Go through the listing below from the line containing "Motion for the" to its last line, retyping each line exactly and nothing else.

--- START ---

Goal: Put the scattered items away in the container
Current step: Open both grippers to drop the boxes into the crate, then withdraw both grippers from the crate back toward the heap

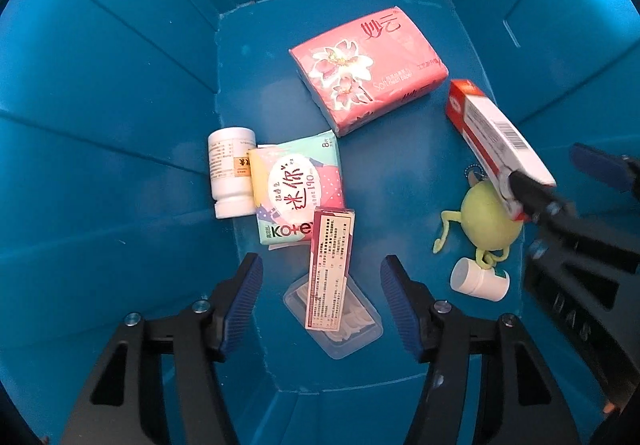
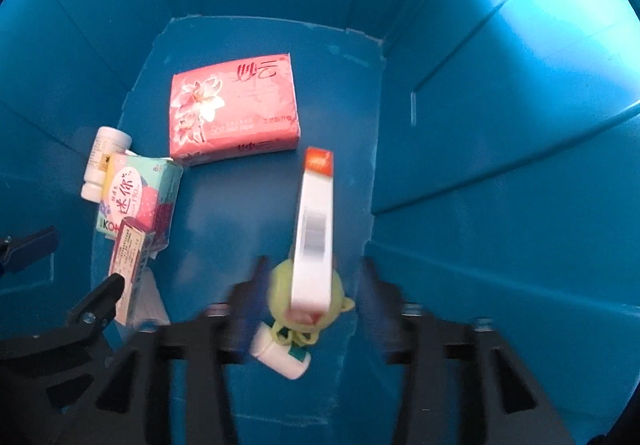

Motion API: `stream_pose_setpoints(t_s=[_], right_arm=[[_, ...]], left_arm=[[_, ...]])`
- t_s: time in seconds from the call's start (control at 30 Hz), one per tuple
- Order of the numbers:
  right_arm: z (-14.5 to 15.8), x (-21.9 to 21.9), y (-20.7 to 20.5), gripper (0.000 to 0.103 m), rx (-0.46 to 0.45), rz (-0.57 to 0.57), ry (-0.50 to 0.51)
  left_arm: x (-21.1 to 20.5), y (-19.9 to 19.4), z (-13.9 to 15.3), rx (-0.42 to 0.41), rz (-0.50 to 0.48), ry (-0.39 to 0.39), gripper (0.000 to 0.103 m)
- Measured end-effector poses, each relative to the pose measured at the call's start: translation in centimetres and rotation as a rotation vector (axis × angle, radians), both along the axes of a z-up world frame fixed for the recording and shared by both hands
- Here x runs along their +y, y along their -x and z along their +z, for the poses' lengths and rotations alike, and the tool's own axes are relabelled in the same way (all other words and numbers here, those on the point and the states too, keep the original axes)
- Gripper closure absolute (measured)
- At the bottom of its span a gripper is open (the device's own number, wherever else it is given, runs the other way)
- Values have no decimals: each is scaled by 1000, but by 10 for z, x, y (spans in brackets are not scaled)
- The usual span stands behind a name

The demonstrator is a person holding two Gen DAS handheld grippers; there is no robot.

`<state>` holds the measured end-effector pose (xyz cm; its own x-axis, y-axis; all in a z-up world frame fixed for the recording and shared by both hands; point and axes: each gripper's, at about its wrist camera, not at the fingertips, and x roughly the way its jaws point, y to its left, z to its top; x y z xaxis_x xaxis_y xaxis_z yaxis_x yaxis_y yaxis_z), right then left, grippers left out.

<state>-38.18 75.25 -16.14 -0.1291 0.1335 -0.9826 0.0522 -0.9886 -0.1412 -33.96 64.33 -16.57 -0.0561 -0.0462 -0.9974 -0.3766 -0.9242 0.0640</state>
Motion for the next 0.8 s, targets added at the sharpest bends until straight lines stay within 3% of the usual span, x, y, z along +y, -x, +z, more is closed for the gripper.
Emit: stream_pose_setpoints(t_s=[0.1, 0.17, 0.37, 0.53, 0.67, 0.8], right_arm=[[-1, 1, 3, 30, 3, 0, 3], [-1, 0, 4, 20, 5, -2, 6], [4, 0, 6, 12, 0, -4, 43], [21, -3, 8, 0, 40, 8, 87], [56, -4, 4, 0, 137, 14, 157], [104, -10, -14, 0, 306, 53, 205]], left_arm=[[-1, 2, 0, 1, 6, 4, 43], [-3, 3, -1, 0, 14, 7, 43], [-6, 7, -1, 7, 37, 23, 43], [-13, 10, 2, 10, 77, 42, 43], [-21, 7, 21, 15, 109, -24, 43], [-31, -5, 66, 94, 130, -128, 43]])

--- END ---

Response area
Motion for the next 0.8 s, targets added at the sharpest bends until straight lines stay within 3% of the usual span, x, y, z along +y, -x, +z, more is closed for the gripper.
Emit: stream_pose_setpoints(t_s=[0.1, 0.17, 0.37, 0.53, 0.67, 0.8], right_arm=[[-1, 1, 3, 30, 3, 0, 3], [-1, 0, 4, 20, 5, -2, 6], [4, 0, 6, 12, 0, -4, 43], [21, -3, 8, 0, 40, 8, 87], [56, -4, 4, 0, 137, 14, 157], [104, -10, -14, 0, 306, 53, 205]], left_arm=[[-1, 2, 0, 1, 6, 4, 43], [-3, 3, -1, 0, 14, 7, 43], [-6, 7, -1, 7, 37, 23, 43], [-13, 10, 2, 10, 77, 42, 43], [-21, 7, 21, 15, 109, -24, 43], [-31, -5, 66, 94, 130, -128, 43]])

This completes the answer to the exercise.